Required work
The expected output is every line from the one containing "Run detection for black open" to the end of the data below, exactly, and no other line.

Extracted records

..........

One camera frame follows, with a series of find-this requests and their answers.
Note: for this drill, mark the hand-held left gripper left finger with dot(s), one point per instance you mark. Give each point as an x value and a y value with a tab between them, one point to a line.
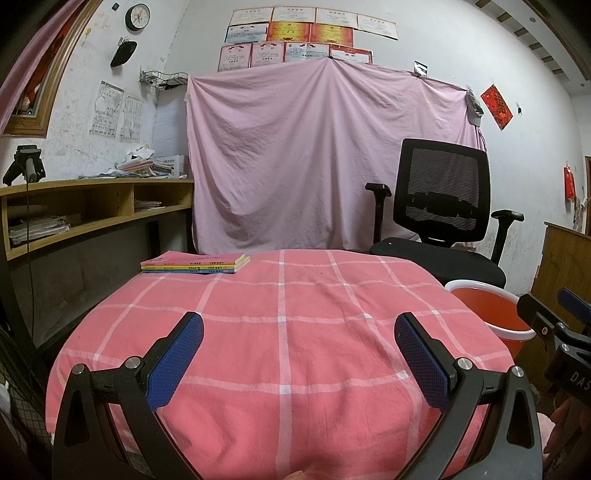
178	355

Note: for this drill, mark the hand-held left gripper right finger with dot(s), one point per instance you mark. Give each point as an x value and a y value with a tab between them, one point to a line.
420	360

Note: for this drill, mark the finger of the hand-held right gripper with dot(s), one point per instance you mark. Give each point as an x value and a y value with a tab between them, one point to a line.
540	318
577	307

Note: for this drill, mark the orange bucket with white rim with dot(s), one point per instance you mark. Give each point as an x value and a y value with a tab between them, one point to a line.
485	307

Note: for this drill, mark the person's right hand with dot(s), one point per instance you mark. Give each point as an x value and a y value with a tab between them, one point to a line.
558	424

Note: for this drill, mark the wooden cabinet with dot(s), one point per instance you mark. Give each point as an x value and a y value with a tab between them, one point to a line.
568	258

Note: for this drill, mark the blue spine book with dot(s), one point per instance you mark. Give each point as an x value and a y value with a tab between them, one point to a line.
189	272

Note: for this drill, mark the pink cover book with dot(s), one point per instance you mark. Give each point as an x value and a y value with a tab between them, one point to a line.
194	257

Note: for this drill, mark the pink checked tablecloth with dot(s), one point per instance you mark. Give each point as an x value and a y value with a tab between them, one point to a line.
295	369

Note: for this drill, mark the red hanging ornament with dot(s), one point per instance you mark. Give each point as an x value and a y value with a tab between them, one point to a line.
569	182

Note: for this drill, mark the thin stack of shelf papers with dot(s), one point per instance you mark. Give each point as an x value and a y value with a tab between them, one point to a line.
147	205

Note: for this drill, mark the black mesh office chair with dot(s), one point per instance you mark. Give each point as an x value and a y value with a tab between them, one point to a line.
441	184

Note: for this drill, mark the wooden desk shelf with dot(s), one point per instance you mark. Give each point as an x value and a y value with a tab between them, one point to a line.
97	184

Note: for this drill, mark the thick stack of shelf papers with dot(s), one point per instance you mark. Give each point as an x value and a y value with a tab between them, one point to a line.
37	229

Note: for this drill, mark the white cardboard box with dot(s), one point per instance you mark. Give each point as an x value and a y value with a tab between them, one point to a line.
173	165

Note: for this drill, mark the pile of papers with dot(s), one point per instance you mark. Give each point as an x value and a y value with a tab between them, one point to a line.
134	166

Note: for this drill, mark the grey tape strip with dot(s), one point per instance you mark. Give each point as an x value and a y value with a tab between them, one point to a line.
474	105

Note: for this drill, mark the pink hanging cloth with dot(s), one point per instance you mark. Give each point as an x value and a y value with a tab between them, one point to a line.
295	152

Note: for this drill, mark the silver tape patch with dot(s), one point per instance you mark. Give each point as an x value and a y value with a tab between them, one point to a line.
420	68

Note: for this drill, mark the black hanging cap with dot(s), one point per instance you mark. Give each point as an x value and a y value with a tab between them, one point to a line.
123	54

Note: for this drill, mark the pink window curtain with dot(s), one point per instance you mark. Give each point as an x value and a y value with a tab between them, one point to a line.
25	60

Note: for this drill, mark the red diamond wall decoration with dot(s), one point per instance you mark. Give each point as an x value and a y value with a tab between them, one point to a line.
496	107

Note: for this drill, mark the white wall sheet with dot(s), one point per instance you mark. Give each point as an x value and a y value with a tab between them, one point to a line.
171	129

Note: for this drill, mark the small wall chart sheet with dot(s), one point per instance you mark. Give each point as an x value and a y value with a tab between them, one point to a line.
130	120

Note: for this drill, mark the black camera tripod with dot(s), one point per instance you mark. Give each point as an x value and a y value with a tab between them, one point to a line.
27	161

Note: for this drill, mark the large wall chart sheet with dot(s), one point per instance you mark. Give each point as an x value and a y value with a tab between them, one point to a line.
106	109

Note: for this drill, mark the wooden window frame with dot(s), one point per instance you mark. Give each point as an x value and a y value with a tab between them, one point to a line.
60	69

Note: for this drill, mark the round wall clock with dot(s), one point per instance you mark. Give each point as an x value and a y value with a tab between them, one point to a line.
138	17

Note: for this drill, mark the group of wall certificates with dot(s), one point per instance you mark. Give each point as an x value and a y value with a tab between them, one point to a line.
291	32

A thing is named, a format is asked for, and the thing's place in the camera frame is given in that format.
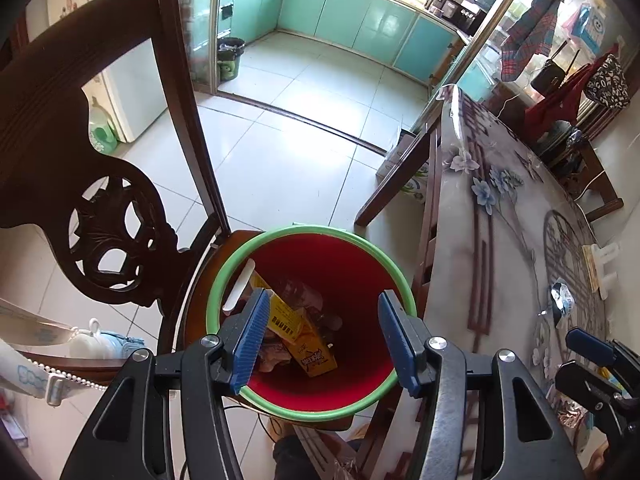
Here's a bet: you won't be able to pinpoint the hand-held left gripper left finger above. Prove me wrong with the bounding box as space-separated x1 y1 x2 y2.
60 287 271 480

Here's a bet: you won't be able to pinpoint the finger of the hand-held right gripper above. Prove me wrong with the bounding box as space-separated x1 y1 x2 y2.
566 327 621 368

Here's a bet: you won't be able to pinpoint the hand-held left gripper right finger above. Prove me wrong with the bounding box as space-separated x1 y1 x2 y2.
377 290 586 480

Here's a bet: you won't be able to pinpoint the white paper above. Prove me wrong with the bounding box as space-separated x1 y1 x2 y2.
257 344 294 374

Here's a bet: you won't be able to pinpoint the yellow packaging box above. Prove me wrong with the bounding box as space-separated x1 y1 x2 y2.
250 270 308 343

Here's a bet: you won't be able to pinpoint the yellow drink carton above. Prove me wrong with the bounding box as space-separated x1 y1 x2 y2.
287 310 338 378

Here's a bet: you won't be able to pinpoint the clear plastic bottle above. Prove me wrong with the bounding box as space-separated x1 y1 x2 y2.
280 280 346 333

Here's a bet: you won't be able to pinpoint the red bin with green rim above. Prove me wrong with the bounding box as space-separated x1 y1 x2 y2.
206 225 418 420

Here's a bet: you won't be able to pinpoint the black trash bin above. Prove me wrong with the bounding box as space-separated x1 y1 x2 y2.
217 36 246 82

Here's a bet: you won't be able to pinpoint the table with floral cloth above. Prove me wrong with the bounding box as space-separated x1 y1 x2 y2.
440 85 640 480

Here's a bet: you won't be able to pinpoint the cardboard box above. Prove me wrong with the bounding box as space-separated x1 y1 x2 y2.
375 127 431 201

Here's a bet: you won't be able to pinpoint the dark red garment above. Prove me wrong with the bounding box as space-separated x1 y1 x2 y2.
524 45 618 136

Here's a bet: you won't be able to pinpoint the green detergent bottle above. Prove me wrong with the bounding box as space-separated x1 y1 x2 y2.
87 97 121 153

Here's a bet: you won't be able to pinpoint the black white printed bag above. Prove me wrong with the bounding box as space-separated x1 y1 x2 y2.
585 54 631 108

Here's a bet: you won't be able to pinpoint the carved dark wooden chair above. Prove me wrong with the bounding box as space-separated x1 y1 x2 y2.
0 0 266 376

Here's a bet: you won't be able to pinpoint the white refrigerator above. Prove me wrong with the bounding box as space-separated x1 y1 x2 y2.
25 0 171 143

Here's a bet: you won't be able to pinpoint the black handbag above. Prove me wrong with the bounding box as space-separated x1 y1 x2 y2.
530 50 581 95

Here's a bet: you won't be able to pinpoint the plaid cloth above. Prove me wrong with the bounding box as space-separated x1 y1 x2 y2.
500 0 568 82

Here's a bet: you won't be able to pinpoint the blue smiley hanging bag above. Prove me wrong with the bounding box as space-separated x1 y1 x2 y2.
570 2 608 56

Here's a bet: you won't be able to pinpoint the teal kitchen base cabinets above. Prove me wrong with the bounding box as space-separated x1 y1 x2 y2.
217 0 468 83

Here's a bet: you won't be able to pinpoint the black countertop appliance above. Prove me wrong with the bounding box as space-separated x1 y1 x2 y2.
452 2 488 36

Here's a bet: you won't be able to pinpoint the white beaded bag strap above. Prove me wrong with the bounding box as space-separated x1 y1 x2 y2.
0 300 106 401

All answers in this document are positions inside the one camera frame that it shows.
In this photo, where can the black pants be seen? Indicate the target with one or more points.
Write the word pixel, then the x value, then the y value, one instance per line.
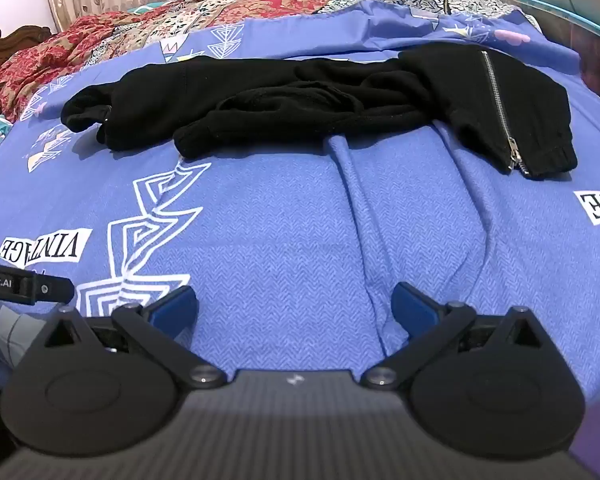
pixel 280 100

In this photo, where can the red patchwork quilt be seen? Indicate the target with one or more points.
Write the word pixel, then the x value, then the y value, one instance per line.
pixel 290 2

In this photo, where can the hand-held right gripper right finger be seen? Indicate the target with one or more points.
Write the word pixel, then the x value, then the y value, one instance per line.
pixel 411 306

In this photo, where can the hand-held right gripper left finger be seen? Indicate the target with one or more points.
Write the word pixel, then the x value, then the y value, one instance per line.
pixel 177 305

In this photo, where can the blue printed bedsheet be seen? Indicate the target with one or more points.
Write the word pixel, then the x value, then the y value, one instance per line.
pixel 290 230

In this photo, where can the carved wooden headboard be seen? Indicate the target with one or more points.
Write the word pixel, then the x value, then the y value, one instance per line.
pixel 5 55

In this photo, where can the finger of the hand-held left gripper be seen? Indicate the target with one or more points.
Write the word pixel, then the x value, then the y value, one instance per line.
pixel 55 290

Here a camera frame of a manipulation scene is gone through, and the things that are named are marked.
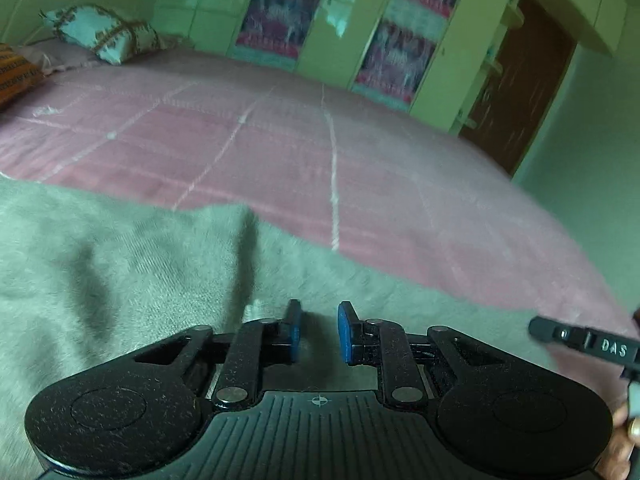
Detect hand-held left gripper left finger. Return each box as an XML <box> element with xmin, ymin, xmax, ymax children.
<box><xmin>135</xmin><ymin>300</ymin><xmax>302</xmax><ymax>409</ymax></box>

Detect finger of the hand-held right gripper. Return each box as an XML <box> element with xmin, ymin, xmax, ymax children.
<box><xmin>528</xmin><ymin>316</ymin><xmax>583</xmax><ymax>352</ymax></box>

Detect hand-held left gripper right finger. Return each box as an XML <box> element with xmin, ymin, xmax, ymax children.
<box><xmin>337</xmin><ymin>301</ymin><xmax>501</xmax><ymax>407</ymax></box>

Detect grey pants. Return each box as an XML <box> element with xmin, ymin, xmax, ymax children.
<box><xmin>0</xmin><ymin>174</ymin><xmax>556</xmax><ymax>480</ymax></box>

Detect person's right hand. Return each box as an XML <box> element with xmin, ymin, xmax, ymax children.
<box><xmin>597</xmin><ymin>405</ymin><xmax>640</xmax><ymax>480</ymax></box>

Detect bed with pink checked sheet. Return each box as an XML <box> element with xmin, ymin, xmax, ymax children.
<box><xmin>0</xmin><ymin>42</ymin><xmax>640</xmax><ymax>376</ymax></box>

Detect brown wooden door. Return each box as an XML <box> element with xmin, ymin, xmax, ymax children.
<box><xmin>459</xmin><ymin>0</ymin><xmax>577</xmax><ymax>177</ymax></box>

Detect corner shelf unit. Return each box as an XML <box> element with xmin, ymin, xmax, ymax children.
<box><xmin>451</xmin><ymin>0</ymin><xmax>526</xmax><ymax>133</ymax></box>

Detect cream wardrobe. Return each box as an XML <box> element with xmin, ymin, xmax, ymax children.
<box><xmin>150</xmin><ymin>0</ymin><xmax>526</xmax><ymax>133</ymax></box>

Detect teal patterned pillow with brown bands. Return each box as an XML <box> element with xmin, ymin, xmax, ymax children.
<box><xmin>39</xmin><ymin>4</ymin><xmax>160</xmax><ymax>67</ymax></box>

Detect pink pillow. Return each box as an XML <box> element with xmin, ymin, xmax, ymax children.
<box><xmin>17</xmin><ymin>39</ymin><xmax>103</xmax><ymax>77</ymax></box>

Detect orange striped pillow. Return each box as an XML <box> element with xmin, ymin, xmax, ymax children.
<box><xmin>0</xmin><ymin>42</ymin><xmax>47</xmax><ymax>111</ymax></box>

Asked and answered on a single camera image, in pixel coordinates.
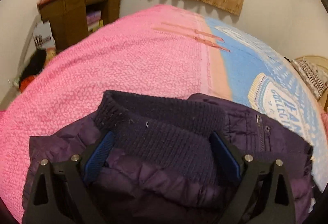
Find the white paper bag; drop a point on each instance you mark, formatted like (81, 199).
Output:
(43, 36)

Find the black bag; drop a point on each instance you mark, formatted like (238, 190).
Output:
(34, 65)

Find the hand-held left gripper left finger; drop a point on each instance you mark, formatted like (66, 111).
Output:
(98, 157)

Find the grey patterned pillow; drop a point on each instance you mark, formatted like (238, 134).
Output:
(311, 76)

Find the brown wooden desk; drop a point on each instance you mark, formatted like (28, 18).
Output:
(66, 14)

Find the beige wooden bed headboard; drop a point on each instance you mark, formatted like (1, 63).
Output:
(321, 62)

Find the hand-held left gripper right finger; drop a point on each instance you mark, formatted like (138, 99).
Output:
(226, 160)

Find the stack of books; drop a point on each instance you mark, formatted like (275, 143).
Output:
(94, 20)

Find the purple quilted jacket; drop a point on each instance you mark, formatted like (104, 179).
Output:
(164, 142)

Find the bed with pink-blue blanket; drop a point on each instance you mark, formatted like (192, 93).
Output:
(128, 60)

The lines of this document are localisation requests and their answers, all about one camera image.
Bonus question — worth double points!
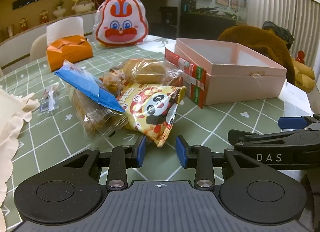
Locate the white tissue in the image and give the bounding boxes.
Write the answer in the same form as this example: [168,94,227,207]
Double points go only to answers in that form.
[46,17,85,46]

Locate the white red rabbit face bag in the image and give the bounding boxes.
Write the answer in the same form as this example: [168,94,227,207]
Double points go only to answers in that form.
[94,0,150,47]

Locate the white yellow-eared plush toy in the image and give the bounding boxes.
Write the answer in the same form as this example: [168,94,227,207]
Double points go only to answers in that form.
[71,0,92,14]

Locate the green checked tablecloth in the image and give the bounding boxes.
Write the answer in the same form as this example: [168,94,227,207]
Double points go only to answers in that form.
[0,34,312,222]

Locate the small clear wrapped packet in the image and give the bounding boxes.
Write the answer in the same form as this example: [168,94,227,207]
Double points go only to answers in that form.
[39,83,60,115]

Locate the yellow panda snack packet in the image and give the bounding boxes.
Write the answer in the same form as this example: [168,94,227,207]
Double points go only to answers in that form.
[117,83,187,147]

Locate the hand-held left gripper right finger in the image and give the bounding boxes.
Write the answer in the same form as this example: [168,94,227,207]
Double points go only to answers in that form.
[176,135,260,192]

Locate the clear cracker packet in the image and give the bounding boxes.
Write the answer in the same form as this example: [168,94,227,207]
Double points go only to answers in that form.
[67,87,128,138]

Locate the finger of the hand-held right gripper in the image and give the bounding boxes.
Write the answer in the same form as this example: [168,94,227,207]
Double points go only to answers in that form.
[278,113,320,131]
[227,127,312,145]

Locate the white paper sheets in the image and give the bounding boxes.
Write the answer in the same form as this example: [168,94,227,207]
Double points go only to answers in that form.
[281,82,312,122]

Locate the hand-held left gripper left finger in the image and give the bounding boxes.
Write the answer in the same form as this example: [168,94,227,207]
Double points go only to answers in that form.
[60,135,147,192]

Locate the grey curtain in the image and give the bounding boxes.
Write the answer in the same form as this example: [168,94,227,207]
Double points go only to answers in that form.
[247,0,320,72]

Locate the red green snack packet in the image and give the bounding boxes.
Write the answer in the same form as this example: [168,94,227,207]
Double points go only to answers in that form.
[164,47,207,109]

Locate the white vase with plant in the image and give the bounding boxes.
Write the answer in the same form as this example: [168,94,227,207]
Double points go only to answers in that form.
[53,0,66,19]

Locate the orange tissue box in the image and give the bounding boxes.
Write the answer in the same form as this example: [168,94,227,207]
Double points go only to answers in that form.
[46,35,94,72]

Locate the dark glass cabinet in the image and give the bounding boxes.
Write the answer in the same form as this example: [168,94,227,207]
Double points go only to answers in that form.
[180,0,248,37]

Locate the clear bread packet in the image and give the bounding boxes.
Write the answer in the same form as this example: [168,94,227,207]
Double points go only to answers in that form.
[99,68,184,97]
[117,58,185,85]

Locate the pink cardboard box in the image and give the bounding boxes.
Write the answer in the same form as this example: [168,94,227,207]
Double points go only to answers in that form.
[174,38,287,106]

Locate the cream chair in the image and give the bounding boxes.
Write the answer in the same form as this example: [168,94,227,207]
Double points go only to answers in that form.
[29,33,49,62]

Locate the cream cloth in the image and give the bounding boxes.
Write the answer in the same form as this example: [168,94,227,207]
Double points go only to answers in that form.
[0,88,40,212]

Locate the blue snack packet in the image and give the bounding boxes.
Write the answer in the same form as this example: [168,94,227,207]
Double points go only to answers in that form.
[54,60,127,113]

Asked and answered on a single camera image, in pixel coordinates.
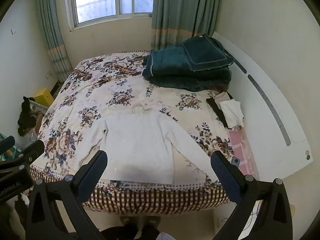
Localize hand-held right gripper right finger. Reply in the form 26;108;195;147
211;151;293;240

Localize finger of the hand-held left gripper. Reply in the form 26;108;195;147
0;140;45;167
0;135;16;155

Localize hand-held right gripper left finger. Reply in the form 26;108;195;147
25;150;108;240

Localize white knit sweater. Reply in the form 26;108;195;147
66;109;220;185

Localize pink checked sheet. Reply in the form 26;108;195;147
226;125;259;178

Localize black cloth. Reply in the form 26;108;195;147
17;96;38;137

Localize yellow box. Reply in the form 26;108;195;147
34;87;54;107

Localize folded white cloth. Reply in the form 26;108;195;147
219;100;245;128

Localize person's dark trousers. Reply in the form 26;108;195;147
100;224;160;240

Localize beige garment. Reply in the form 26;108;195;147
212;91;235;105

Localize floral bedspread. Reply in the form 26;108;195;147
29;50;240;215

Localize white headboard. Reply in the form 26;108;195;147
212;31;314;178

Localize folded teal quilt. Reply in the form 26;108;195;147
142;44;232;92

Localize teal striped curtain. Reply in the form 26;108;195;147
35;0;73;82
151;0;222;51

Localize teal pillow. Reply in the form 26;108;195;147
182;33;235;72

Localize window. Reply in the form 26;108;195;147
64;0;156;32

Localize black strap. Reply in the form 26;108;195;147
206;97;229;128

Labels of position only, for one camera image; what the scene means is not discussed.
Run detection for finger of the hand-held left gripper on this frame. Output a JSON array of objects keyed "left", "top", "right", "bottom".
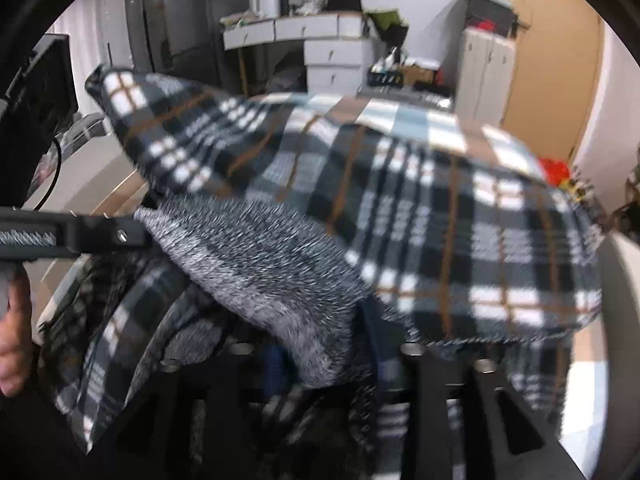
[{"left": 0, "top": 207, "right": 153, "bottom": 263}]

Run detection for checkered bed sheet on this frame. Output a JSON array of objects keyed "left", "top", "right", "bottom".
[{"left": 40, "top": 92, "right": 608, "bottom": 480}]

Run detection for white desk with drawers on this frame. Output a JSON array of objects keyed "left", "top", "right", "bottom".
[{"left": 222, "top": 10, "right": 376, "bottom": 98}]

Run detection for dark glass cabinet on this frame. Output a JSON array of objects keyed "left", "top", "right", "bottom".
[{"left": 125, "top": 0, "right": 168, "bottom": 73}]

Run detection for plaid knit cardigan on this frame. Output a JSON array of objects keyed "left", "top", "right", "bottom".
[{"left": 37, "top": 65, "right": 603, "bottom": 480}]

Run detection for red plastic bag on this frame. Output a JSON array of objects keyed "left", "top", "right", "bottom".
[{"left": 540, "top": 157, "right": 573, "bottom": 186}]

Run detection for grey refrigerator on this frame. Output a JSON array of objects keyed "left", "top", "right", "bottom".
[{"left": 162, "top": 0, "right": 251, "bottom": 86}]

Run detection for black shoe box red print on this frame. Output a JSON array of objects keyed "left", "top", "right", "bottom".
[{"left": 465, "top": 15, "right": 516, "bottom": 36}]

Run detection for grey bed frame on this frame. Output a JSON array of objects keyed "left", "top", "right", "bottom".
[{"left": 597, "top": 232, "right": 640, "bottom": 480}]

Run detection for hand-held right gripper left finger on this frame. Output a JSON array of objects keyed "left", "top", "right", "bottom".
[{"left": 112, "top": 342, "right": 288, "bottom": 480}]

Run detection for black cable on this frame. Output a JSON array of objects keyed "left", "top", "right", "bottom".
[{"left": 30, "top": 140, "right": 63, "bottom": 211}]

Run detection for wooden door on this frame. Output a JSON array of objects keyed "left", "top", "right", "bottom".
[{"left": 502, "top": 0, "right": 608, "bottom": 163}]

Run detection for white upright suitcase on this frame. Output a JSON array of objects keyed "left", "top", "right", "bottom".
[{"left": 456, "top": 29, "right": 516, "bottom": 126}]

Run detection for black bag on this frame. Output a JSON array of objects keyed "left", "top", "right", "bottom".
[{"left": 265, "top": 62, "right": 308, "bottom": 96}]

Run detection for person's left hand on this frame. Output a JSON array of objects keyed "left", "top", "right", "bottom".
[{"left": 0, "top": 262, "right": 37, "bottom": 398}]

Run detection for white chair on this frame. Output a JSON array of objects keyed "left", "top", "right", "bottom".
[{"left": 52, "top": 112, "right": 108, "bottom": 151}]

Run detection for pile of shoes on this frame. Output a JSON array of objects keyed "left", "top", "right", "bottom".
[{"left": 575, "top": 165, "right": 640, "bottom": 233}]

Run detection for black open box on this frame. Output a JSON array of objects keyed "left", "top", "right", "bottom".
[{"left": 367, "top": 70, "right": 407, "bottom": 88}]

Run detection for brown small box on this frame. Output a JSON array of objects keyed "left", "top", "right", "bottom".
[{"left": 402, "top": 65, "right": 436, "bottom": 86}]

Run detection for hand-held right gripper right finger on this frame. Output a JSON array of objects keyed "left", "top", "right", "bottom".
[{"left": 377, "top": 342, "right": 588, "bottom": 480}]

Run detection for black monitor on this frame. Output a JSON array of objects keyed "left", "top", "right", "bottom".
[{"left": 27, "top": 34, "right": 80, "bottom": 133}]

..........

Answer box
Run detection for black open box on this frame. Output a JSON array of objects keyed "left", "top", "right", "bottom".
[{"left": 367, "top": 70, "right": 407, "bottom": 88}]

Run detection for brown small box on this frame. Output a JSON array of objects keyed "left", "top", "right", "bottom".
[{"left": 402, "top": 65, "right": 436, "bottom": 86}]

Run detection for hand-held right gripper right finger on this frame. Output a JSON array of objects keyed "left", "top", "right", "bottom".
[{"left": 377, "top": 342, "right": 588, "bottom": 480}]

Run detection for black monitor on this frame. Output a JSON array of objects keyed "left", "top", "right", "bottom".
[{"left": 27, "top": 34, "right": 80, "bottom": 133}]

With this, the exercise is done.